Exercise goal – Using the data below, return the stretch from the line that contains "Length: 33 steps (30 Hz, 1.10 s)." through the line that contains "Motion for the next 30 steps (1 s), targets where", both included, exactly as it stands and nothing beyond it.

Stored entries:
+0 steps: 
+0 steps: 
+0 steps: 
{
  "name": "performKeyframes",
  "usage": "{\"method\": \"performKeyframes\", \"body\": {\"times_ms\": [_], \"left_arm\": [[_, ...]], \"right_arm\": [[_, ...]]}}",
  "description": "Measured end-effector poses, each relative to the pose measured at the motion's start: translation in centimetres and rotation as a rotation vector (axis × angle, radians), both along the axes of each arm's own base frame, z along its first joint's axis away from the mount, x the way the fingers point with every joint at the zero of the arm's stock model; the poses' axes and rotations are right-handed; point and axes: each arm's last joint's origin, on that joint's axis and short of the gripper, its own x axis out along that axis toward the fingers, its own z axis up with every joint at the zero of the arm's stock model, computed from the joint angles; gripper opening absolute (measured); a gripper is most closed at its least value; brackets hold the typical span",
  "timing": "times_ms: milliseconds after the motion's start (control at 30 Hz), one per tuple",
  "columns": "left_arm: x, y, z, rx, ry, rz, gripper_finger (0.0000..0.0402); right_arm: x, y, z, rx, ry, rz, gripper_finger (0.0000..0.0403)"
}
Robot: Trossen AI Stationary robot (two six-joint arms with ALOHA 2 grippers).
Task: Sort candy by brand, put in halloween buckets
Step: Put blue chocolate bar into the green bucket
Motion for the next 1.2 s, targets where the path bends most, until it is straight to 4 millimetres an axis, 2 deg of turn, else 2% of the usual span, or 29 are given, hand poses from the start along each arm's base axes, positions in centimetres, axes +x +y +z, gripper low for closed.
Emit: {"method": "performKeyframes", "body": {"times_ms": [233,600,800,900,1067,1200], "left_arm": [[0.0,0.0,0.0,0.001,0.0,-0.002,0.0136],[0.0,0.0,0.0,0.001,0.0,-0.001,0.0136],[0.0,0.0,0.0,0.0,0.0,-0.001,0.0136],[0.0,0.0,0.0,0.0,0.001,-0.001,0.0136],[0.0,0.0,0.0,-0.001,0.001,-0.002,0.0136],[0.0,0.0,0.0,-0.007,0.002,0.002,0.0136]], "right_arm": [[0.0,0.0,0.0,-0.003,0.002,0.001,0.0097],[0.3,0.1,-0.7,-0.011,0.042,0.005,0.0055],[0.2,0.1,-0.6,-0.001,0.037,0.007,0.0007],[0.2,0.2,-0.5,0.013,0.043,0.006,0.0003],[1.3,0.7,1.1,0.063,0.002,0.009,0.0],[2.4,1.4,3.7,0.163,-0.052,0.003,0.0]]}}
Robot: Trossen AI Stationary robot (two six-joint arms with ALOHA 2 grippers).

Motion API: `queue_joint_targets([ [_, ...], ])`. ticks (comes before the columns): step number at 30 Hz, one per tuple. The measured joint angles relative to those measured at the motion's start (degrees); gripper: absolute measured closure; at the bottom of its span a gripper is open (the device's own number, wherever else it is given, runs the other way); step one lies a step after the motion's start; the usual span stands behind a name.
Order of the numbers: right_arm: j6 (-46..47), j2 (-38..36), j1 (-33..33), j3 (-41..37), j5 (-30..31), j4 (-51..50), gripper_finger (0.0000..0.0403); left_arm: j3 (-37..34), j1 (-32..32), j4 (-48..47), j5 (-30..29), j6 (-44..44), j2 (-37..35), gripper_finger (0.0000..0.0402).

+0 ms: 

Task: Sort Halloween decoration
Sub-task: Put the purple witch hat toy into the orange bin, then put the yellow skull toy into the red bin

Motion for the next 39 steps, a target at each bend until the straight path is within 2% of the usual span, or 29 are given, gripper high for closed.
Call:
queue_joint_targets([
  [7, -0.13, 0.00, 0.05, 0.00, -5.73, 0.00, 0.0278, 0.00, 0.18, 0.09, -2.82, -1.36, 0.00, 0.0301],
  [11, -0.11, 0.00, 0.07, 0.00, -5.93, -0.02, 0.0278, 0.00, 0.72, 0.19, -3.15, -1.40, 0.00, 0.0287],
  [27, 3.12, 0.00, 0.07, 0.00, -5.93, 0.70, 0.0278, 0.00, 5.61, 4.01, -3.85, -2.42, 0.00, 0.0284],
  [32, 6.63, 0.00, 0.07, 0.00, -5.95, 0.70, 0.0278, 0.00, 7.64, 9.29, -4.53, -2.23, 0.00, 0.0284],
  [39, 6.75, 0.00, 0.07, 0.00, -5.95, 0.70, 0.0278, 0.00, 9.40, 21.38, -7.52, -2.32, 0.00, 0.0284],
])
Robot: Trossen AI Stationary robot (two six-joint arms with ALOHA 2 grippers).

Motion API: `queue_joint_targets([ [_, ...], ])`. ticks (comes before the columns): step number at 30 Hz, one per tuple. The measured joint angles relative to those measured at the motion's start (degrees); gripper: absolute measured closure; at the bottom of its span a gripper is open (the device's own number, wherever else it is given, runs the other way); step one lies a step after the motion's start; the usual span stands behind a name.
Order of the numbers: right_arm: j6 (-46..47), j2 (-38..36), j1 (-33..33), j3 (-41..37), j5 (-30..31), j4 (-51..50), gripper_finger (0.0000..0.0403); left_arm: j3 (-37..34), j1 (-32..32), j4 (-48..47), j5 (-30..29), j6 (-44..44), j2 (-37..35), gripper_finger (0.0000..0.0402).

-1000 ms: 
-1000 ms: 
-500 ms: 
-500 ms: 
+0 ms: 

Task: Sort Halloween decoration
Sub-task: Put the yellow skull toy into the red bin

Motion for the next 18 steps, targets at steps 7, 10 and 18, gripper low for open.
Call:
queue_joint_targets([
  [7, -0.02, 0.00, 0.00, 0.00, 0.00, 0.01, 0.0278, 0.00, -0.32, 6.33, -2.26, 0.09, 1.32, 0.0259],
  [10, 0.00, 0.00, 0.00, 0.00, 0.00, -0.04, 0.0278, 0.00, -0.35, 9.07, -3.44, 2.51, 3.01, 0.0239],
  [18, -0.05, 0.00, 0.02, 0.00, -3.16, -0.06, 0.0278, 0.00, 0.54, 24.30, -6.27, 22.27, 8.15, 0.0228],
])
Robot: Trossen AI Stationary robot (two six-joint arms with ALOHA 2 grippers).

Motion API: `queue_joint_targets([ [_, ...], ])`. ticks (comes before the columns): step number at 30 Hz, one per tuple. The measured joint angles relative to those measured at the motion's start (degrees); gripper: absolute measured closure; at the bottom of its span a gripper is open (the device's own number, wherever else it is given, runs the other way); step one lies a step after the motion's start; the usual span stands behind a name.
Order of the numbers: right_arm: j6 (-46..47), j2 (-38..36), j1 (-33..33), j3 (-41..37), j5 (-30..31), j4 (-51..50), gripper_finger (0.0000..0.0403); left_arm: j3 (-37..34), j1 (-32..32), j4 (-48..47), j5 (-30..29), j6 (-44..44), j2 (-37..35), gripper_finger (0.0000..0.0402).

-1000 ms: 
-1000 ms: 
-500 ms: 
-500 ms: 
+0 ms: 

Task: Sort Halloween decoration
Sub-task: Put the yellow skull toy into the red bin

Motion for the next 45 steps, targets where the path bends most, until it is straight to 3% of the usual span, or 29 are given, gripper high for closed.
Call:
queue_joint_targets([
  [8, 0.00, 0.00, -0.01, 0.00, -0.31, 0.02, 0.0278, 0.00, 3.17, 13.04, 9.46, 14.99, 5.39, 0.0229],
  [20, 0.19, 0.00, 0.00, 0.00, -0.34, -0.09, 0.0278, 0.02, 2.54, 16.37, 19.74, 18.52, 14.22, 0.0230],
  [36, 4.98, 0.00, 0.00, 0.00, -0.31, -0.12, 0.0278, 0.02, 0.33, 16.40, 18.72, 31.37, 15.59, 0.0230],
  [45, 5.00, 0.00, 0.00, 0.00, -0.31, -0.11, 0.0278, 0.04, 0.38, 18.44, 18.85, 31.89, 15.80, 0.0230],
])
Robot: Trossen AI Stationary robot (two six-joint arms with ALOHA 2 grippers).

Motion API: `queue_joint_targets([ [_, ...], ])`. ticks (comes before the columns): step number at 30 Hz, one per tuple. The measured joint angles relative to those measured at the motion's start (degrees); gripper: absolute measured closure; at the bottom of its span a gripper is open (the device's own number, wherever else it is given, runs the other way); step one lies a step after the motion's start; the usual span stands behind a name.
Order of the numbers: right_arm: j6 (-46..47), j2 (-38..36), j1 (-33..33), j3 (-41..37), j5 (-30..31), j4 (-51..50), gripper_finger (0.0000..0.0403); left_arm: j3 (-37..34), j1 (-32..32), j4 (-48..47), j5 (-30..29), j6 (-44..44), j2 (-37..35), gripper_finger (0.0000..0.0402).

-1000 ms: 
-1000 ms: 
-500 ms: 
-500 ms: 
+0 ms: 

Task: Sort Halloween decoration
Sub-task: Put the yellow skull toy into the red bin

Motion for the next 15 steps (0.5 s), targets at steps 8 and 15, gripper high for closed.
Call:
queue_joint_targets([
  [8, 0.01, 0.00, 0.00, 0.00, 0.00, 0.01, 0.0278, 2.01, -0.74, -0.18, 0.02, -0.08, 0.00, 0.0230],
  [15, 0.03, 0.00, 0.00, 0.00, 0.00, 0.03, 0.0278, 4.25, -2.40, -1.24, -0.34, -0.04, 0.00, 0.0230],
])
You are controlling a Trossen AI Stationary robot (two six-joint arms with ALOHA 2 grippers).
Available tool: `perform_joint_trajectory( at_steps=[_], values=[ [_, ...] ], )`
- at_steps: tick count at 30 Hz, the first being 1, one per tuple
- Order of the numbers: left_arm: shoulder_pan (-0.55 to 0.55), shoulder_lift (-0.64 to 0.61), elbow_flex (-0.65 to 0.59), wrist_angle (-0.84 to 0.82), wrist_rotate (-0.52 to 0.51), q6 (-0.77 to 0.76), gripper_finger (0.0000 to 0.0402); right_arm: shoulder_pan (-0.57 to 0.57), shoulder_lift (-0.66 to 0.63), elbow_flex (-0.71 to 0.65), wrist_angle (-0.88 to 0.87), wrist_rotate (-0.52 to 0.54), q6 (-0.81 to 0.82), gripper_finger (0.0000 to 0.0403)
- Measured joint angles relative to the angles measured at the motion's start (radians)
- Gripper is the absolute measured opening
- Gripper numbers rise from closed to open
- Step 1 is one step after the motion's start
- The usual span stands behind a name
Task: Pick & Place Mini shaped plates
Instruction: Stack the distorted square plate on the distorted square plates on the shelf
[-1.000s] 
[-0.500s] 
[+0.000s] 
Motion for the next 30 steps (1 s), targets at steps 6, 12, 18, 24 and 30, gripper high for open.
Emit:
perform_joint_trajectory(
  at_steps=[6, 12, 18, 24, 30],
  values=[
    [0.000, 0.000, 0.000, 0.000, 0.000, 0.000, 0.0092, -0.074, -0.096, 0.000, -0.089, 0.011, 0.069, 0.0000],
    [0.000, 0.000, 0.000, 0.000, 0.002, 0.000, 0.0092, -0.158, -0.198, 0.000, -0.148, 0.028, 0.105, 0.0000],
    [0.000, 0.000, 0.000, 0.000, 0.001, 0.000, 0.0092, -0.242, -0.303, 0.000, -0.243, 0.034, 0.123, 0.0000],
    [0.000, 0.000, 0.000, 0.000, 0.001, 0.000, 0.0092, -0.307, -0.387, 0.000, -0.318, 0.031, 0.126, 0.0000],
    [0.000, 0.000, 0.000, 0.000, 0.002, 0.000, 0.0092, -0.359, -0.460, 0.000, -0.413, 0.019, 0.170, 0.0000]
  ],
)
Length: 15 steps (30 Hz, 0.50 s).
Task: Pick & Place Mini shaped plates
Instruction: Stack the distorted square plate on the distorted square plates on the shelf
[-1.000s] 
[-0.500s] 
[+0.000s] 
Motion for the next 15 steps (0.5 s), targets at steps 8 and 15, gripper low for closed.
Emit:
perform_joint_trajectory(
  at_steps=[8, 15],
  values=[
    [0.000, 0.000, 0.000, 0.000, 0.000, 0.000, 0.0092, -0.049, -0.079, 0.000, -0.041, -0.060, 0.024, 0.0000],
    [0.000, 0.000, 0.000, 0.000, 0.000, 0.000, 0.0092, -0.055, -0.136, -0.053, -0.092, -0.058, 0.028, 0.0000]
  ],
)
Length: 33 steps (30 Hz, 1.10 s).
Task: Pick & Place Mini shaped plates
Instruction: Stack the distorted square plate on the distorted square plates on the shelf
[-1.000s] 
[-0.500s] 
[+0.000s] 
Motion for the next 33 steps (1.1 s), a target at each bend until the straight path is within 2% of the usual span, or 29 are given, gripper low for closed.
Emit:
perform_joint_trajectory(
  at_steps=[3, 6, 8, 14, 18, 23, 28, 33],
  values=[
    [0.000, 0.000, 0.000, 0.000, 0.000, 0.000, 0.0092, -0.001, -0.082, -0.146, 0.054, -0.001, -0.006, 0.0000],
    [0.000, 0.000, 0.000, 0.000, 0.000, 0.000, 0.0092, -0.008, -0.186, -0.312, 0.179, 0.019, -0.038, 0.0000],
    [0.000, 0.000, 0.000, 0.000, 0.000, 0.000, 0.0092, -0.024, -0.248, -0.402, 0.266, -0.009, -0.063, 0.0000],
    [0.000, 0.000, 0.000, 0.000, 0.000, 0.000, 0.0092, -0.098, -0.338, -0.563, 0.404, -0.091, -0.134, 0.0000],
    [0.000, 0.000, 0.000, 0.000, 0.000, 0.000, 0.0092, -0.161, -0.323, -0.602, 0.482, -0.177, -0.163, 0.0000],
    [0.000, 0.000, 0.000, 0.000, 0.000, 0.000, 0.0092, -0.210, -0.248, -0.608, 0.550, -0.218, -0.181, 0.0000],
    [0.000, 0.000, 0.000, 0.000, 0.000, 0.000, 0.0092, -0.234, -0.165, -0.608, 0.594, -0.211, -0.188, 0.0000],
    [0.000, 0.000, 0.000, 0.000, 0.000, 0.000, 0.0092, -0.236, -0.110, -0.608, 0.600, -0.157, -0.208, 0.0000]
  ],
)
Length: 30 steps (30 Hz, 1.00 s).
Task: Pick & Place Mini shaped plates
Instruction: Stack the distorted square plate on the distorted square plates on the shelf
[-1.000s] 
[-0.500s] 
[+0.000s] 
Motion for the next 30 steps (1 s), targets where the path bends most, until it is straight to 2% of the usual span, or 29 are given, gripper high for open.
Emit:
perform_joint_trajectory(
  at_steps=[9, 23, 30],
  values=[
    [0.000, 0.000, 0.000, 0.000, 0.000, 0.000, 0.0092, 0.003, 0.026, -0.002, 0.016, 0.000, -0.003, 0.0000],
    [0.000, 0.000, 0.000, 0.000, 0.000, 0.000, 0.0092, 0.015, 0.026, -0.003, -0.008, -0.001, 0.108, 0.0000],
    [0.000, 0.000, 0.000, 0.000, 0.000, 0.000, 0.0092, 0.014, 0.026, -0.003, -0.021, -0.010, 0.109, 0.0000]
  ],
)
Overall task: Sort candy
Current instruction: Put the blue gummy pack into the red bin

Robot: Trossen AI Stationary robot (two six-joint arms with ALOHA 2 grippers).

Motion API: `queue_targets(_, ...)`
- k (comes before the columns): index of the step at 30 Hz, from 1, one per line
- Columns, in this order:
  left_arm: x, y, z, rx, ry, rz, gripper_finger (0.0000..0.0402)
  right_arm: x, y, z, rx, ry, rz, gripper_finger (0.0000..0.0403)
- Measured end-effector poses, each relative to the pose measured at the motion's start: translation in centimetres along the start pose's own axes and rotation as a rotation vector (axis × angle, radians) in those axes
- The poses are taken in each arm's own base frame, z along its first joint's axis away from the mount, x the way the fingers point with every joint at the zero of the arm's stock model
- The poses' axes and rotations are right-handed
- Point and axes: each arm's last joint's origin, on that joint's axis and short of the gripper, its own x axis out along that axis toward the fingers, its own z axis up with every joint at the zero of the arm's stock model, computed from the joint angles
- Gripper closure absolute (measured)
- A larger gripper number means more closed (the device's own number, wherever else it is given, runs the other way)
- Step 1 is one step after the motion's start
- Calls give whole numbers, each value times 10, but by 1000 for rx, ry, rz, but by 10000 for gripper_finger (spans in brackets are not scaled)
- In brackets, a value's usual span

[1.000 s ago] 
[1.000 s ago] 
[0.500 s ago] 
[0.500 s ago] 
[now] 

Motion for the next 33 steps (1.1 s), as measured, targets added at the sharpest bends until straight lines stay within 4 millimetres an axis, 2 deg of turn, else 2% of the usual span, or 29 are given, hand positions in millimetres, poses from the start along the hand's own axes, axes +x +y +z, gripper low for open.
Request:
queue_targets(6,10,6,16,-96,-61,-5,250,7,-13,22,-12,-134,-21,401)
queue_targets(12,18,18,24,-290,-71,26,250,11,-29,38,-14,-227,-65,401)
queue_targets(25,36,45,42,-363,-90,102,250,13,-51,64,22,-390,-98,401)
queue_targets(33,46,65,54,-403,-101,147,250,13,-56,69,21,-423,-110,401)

Exercise answer –
Length: 33 steps (30 Hz, 1.10 s).
Task: Pick & Place Mini shaped plates
Instruction: Stack the distorted square plate on the distorted square plates on the shelf
[-1.000s] 
[-0.500s] 
[+0.000s] 
Motion for the next 33 steps (1.1 s), a target at each bend until the straight path is within 2% of the usual span, or 29 are given, gripper low for closed.
Emit:
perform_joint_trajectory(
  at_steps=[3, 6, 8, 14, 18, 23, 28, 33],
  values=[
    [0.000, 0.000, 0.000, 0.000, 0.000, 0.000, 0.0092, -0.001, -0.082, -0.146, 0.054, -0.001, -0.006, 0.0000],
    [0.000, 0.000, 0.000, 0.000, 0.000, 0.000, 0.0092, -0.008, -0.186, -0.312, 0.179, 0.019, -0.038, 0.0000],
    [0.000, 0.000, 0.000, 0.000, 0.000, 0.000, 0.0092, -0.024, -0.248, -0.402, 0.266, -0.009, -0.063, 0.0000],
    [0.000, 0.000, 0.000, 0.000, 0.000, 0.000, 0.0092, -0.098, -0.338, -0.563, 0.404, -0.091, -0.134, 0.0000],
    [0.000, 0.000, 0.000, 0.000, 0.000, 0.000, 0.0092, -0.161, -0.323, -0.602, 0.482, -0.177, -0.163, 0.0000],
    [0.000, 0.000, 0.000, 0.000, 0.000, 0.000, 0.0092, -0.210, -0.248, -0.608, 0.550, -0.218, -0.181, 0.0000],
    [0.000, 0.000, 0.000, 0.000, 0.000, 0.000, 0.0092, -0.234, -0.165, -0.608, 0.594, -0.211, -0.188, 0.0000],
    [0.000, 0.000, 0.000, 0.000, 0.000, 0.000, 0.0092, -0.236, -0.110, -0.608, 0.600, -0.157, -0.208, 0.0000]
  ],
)
Length: 30 steps (30 Hz, 1.00 s).
Task: Pick & Place Mini shaped plates
Instruction: Stack the distorted square plate on the distorted square plates on the shelf
[-1.000s] 
[-0.500s] 
[+0.000s] 
Motion for the next 30 steps (1 s), targets where the path bends most, until it is straight to 2% of the usual span, or 29 are given, gripper high for open.

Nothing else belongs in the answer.